[Date Prev][Date Next][Thread Prev][Thread Next][Date Index][Thread Index]
Re: GSFromUnicode stack trashing bug
From: |
Richard Frith-Macdonald |
Subject: |
Re: GSFromUnicode stack trashing bug |
Date: |
Wed, 18 Jan 2006 15:17:28 +0000 |
On 18 Jan 2006, at 11:16, Wim Oudshoorn wrote:
There is a bug in the function GSFromUnicode in the file Unicode.m.

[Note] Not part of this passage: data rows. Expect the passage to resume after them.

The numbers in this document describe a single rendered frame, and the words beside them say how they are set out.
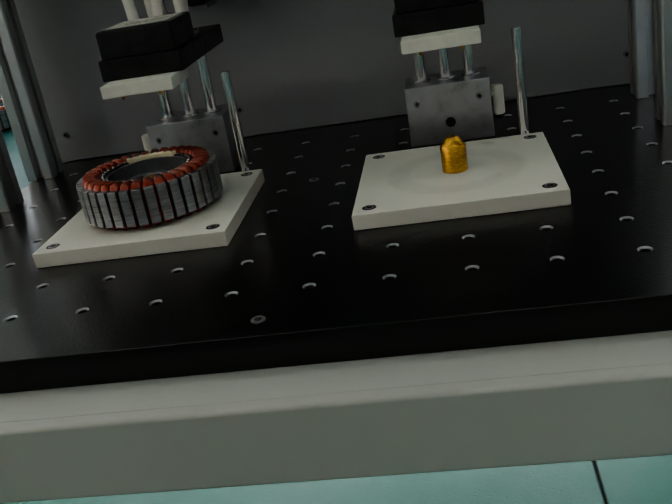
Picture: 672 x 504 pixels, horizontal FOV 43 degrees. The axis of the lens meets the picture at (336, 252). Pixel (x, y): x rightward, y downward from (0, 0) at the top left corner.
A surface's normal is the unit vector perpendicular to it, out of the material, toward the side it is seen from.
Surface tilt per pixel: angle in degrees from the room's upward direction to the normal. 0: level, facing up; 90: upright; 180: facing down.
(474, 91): 90
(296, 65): 90
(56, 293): 0
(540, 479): 0
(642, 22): 90
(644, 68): 90
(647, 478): 0
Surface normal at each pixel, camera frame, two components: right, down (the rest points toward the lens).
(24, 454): -0.10, 0.39
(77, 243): -0.16, -0.91
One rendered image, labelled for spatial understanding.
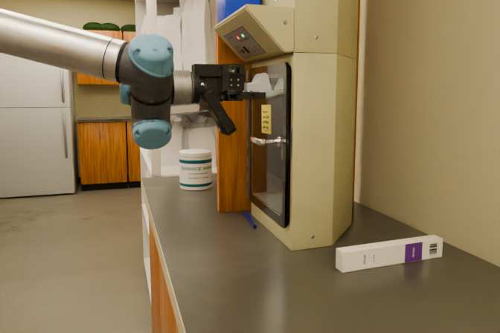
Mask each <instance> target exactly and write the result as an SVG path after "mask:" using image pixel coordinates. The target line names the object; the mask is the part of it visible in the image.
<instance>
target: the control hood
mask: <svg viewBox="0 0 500 333"><path fill-rule="evenodd" d="M242 26H243V27H244V28H245V29H246V31H247V32H248V33H249V34H250V35H251V36H252V37H253V39H254V40H255V41H256V42H257V43H258V44H259V46H260V47H261V48H262V49H263V50H264V51H265V52H266V53H265V54H260V55H257V56H252V57H249V58H246V59H243V58H242V57H241V56H240V55H239V54H238V53H237V51H236V50H235V49H234V48H233V47H232V46H231V45H230V44H229V43H228V41H227V40H226V39H225V38H224V36H225V35H227V34H229V33H230V32H232V31H234V30H236V29H238V28H240V27H242ZM214 31H215V32H216V33H217V34H218V35H219V36H220V37H221V38H222V40H223V41H224V42H225V43H226V44H227V45H228V46H229V47H230V48H231V50H232V51H233V52H235V54H236V55H238V57H239V58H240V59H241V60H242V61H244V62H254V61H258V60H261V59H267V58H270V57H274V56H280V55H283V54H289V53H292V52H293V51H294V8H293V7H281V6H270V5H259V4H246V5H244V6H243V7H241V8H240V9H239V10H237V11H236V12H234V13H232V14H231V15H230V16H228V17H227V18H225V19H224V20H222V21H221V22H220V23H218V24H217V25H215V26H214Z"/></svg>
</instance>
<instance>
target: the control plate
mask: <svg viewBox="0 0 500 333"><path fill-rule="evenodd" d="M241 34H242V35H244V37H243V36H242V35H241ZM237 36H238V37H239V38H240V39H238V38H237ZM224 38H225V39H226V40H227V41H228V43H229V44H230V45H231V46H232V47H233V48H234V49H235V50H236V51H237V53H238V54H239V55H240V56H241V57H242V58H243V59H246V58H249V57H252V56H257V55H260V54H265V53H266V52H265V51H264V50H263V49H262V48H261V47H260V46H259V44H258V43H257V42H256V41H255V40H254V39H253V37H252V36H251V35H250V34H249V33H248V32H247V31H246V29H245V28H244V27H243V26H242V27H240V28H238V29H236V30H234V31H232V32H230V33H229V34H227V35H225V36H224ZM254 45H255V46H256V48H252V49H251V48H250V47H251V46H252V47H254ZM243 46H245V47H246V48H248V47H249V48H250V50H248V49H247V50H248V51H249V52H250V53H249V54H248V53H247V52H246V50H245V49H244V48H243ZM241 49H243V50H244V51H245V53H243V52H242V51H241ZM239 51H240V52H241V53H240V52H239Z"/></svg>
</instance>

This bug can corrupt the stack. It is a little tricky to explain,
so bear with me :-)
First look at the code fragment
while (dpos + sl >= bsize)
{
GROW ();
}
if (sl == 1)
{
ptr [dpos++] = u & 0x7f;
}
This occurs around Unicode.m:1836.
Here
dpos = index in destination buffer, pointed to by
ptr = the base pointer of the destination buffer
sl = the lenght of the UTF8 encode character that needs to be
written to the destination buffer.
bsize = the length of the destination buffer.
The check in the while condition is off by one, look at the
following example:
dpos = 0,
sl = 1,
bsize = 1,
So we have a buffer of lenght 1, and the character will be written
at index 0.
So there is space enough. However we will still grow the buffer.
(No this is not needed to accomodate the terminating null character.)
Of course this is not very serious, you just grow the buffer to soon.
That would be true, if the GROW macro does always what you expect.
Lets look
at the GROW macro:
if (dst == 0) \
{ \
/* \
* Data is just being discarded anyway, so we can \
* adjust the offset into the local buffer on the \
* stack and pretend the buffer has grown. \
*/ \
if (extra == 0) \
{ \
ptr -= BUFSIZ; \
bsize += BUFSIZ; \
} \
else \
{ \
ptr -= BUFSIZ-1; \
bsize += BUFSIZ-1; \
} \
} \
else if (zone == 0) \
....
Here you see that if dst == 0 the result is discarded. Instead of
not converting the function in question just reuses a fixed buffer and
cycles through it.
So in our case above, assume in addition that
extra = 0
BUFSIZ = 1
I assumed you meant bsize rather than BUFSIZ, since BUFSIZ is a
constant (generally a multiple of 1024)
Now you will see that GROW has the disastrous effect of
FIRST substracting 1 from ptr before writing in that address the
unicode character. So you write BEFORE the beginning of the buffer
allocated on the stack.
This already happens when the encoding lenght of the character is
1. If the encoding length is
longer the problem is not as easily fixed as just fixing the check
in the while loop.
Well, at first I accepted this analysis, but now I'm not so sure...
You say:
The check in the while condition is off by one, look at the
following example:
dpos = 0,
sl = 1,
bsize = 1,
However, it looks like that is an impossible example, since the code
says
if (dst == 0 || *size == 0)
{
ptr = buf;
bsize = (extra != 0) ? BUFSIZ - 1 : BUFSIZ;
}
So for the case we are looking at (where dst is 0) it would appear
that bsize cannot be less than BUFSIZ-1 (at least 1023 on all systems
I know of).
This would seem to imply that for the problem to occur the character
length (sl) must be at least 1023, which should never be the case.
Am I missing something here?
Do you have any code to demonstrate the problem actually happening?